• **Problem to work on**
Retype the whole listing that follows, with nothing added or left out.

• **Collected material**

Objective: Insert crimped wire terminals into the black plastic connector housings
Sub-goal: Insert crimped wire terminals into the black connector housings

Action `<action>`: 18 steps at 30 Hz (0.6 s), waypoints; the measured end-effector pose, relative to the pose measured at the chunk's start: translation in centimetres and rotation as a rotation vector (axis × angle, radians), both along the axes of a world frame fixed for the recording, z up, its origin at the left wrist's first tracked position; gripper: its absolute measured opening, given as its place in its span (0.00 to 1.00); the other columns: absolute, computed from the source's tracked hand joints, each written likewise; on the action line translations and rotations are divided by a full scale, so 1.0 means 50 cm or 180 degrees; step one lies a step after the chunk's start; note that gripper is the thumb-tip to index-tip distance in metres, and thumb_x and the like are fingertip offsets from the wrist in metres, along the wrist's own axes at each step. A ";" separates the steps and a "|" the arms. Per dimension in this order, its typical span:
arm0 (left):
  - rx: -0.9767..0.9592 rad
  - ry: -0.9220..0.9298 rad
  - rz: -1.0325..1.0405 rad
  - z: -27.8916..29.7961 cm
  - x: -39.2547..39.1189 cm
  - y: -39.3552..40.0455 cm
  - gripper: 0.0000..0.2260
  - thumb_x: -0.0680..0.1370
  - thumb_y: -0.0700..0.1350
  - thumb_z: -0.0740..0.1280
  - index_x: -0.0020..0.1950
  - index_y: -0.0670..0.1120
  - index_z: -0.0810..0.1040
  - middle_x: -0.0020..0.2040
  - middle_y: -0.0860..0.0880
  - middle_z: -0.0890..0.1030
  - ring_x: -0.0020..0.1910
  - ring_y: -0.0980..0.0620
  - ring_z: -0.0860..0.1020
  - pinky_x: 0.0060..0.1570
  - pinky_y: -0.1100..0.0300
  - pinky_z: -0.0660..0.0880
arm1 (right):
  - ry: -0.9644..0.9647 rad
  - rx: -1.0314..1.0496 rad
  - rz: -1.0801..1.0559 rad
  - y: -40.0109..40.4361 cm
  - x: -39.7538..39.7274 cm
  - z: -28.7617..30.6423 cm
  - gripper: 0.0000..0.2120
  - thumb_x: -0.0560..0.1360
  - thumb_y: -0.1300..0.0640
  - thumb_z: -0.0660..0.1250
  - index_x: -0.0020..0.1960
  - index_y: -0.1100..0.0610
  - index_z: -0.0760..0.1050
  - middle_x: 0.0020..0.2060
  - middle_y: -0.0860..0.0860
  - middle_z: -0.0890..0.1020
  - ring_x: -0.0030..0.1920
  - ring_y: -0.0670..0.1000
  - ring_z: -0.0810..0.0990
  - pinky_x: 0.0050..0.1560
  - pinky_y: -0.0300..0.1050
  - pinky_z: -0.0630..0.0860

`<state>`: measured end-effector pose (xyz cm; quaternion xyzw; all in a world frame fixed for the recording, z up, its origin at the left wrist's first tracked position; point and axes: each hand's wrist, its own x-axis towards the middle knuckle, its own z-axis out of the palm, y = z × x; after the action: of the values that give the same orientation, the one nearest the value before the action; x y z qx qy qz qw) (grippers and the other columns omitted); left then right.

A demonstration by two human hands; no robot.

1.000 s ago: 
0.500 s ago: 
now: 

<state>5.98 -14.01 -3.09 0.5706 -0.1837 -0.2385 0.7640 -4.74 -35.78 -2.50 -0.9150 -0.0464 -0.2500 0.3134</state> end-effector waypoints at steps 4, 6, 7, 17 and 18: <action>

• **Exercise solution**
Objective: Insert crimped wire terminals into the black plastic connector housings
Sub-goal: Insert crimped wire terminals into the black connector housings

Action `<action>`: 18 steps at 30 Hz (0.6 s), waypoints; the measured end-effector pose, relative to the pose measured at the chunk's start: translation in centimetres and rotation as a rotation vector (axis × angle, radians), both along the axes of a world frame fixed for the recording, z up, its origin at the left wrist's first tracked position; gripper: its absolute measured opening, given as its place in its span (0.00 to 1.00); the other columns: absolute, computed from the source's tracked hand joints, each written likewise; on the action line translations and rotations are divided by a full scale, so 1.0 means 50 cm or 180 degrees; step one lies a step after the chunk's start; note that gripper is the thumb-tip to index-tip distance in metres, and thumb_x and the like are fingertip offsets from the wrist in metres, along the wrist's own axes at each step. A ";" separates the steps and a "|" the arms. Per dimension in this order, its typical span:
arm0 (left):
  - rx: -0.9767..0.9592 rad
  - ry: -0.9220..0.9298 rad
  - rz: -1.0325..1.0405 rad
  - z: -27.8916..29.7961 cm
  - x: -39.2547..39.1189 cm
  - y: -39.3552..40.0455 cm
  - gripper: 0.0000..0.2260
  - thumb_x: -0.0680..0.1370
  - thumb_y: -0.0700..0.1350
  - thumb_z: -0.0740..0.1280
  - index_x: -0.0020..0.1950
  - index_y: -0.0670..0.1120
  - index_z: -0.0810..0.1040
  - middle_x: -0.0020..0.2040
  - middle_y: -0.0860..0.0880
  - middle_z: -0.0890..0.1030
  - ring_x: -0.0020..0.1910
  - ring_y: -0.0980..0.0620
  - ring_z: -0.0860..0.1020
  - pinky_x: 0.0060..0.1570
  - pinky_y: -0.1100..0.0300
  - pinky_z: -0.0660..0.0880
arm1 (right):
  - ry: -0.9644..0.9647 rad
  - rx: -1.0314..1.0496 rad
  - rz: -1.0801..1.0559 rad
  - y: -40.0109..40.4361 cm
  - x: -39.7538..39.7274 cm
  - z: -28.7617..30.6423 cm
  - gripper: 0.0000..0.2120
  - thumb_x: -0.0560..0.1360
  - thumb_y: -0.1300..0.0640
  - thumb_z: -0.0660..0.1250
  - index_x: -0.0020..0.1960
  - index_y: -0.1100..0.0610
  - index_z: -0.0760..0.1050
  - middle_x: 0.0020..0.2060
  - middle_y: -0.0860..0.0860
  - middle_z: -0.0890..0.1020
  - ring_x: -0.0030..0.1920
  - ring_y: -0.0670..0.1000
  - ring_z: -0.0810..0.0990
  - pinky_x: 0.0050..0.1560
  - pinky_y: -0.0300..0.1050
  - pinky_z: -0.0630..0.0860

`<state>`: measured end-effector pose (xyz cm; quaternion xyzw; all in a world frame fixed for the recording, z up, its origin at the left wrist's first tracked position; point and axes: each hand's wrist, its own x-axis towards the middle knuckle, its own z-axis out of the palm, y = z × x; after the action: of the values that give the same orientation, the one nearest the value before the action; x y z qx qy qz qw) (grippers and the other columns omitted); left then right.

A demonstration by two human hands; no robot.

1.000 s ago: 
0.500 s ago: 
now: 

<state>5.98 -14.01 -3.09 0.5706 -0.1837 -0.2385 0.7640 -4.74 -35.78 -2.50 -0.9150 -0.0464 -0.2500 0.3134</state> end-effector waypoints at steps 4, 6, 7, 17 and 18: <action>

At this stage, the exercise is finished.